AVAILABLE DATA:
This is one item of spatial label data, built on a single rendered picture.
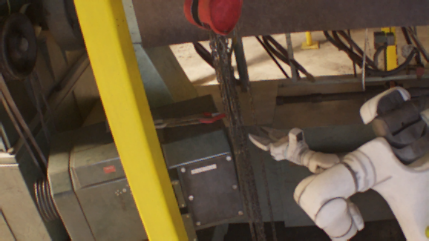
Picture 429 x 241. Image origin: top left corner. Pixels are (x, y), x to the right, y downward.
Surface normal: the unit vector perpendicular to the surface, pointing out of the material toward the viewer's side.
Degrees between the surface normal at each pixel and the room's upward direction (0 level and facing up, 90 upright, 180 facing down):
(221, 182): 90
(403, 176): 100
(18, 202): 90
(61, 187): 45
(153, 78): 90
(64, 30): 107
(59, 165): 0
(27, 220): 90
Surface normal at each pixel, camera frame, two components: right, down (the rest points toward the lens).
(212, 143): 0.00, -0.25
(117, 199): 0.18, 0.48
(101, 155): -0.18, -0.84
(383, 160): -0.68, 0.22
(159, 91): -0.16, 0.54
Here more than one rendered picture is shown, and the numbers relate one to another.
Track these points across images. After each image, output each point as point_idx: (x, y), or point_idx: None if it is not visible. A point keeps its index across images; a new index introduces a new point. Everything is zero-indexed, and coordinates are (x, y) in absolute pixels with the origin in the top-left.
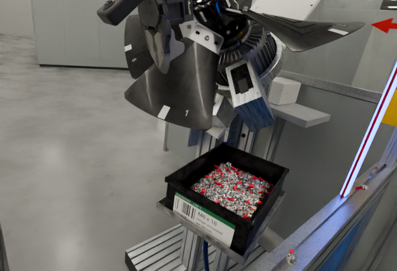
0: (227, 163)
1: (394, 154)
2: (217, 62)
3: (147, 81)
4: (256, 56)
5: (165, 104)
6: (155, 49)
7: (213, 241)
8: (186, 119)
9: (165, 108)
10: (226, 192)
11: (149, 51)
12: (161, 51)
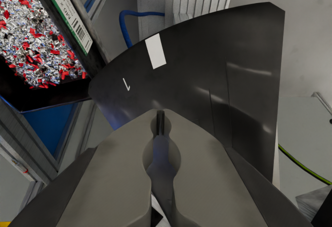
0: (72, 72)
1: (28, 194)
2: (169, 222)
3: (244, 80)
4: None
5: (166, 67)
6: (178, 158)
7: None
8: (117, 74)
9: (157, 59)
10: (19, 29)
11: (217, 140)
12: (107, 152)
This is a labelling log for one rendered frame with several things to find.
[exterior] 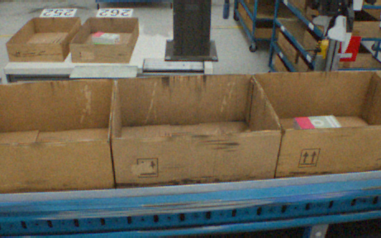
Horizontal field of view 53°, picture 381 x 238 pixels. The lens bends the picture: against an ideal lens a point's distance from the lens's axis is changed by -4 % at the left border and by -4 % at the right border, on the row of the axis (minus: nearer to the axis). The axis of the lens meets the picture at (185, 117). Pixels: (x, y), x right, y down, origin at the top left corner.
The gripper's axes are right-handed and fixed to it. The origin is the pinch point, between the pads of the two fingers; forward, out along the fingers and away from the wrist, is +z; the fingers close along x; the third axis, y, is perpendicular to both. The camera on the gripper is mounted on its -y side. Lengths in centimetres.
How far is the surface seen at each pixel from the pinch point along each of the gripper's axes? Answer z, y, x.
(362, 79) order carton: 16.2, -15.3, -7.6
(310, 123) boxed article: 25.6, 3.6, 0.4
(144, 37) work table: 42, 52, -114
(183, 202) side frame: 26, 44, 28
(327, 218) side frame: 36.4, 7.2, 27.9
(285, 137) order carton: 14.4, 19.5, 21.0
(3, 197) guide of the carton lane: 24, 86, 24
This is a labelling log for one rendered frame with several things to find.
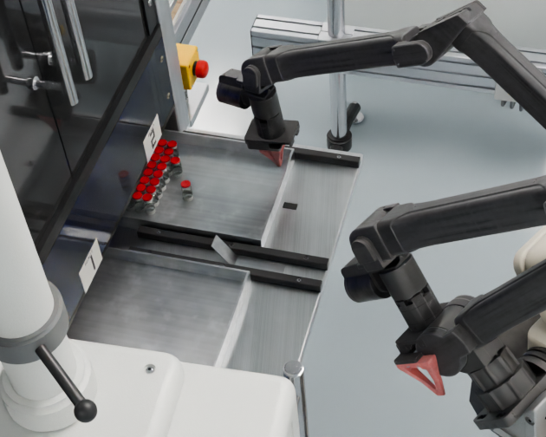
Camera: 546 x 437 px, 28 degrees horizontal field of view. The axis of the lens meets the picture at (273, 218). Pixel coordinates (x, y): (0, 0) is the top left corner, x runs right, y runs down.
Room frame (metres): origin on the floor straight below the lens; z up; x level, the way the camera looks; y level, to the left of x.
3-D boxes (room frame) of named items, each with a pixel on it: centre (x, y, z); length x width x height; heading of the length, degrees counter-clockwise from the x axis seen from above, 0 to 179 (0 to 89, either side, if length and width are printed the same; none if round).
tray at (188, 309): (1.25, 0.26, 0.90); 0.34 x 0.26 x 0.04; 70
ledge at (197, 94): (1.88, 0.21, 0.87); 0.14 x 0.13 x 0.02; 70
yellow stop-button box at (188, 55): (1.85, 0.17, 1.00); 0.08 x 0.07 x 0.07; 70
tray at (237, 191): (1.57, 0.14, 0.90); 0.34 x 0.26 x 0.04; 70
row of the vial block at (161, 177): (1.60, 0.23, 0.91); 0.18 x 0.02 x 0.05; 160
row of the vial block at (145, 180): (1.61, 0.25, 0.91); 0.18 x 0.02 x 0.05; 160
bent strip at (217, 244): (1.36, 0.06, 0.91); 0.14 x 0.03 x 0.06; 69
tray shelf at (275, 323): (1.39, 0.14, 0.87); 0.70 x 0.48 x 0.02; 160
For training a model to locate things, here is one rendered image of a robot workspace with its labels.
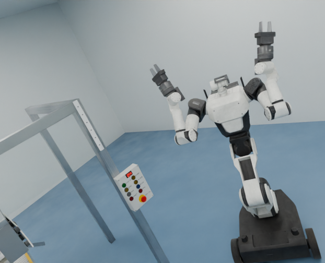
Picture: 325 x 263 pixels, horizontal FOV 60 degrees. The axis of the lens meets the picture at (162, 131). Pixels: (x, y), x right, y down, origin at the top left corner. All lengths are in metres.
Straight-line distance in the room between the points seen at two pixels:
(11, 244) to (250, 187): 1.46
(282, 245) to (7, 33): 5.02
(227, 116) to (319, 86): 2.02
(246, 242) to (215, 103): 1.05
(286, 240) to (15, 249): 1.71
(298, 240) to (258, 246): 0.26
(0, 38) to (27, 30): 0.51
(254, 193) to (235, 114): 0.54
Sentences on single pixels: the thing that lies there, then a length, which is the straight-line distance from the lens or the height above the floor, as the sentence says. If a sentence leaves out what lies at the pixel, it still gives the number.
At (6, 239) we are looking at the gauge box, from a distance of 1.80.
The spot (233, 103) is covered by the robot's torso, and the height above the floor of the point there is 1.20.
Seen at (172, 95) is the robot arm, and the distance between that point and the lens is 1.81.
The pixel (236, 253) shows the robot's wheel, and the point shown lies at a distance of 2.32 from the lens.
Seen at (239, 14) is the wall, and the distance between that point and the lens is 3.80.
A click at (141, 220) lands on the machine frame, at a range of 2.04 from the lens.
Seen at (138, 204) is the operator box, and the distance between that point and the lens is 1.92.
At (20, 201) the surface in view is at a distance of 1.68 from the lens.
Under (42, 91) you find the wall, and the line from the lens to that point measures 5.58.
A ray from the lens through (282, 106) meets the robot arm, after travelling 1.72.
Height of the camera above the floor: 1.84
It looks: 20 degrees down
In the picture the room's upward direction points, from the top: 25 degrees counter-clockwise
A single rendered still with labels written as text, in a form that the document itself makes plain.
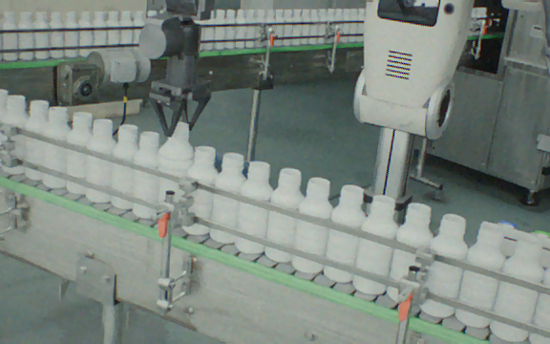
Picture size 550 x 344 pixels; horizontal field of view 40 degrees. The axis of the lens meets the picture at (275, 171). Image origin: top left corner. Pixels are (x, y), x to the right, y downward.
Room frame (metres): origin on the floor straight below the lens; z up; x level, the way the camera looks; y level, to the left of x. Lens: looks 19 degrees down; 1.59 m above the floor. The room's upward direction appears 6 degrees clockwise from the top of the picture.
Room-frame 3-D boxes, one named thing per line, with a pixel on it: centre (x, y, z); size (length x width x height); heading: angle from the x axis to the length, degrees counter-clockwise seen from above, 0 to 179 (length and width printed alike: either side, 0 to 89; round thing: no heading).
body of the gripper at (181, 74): (1.34, 0.19, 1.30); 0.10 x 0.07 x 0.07; 154
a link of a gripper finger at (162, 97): (1.33, 0.20, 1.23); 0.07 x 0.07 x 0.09; 64
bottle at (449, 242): (1.10, -0.29, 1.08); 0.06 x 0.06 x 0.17
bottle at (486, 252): (1.08, -0.35, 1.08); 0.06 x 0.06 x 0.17
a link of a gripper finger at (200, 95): (1.36, 0.18, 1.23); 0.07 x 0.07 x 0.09; 64

YOUR ASSIGNMENT: Looking at the entries above, can you reproduce exactly the lines from the one that holds "(254, 193) to (235, 114): 0.54" through the one that holds "A click at (141, 220)", and only those?

EXERCISE RESPONSE:
(254, 193) to (235, 114): 0.54
Sentences on single pixels: the thing that lies there, then a length, which is the straight-line distance from the lens or the height above the floor, as the sentence says. If a sentence leaves out what lies at the pixel, it still gives the number.
At (6, 239) we are looking at the gauge box, from a distance of 1.80.
The spot (233, 103) is covered by the robot's torso, and the height above the floor of the point there is 1.20.
Seen at (172, 95) is the robot arm, and the distance between that point and the lens is 1.81.
The pixel (236, 253) shows the robot's wheel, and the point shown lies at a distance of 2.32 from the lens.
Seen at (239, 14) is the wall, and the distance between that point and the lens is 3.80.
A click at (141, 220) lands on the machine frame, at a range of 2.04 from the lens.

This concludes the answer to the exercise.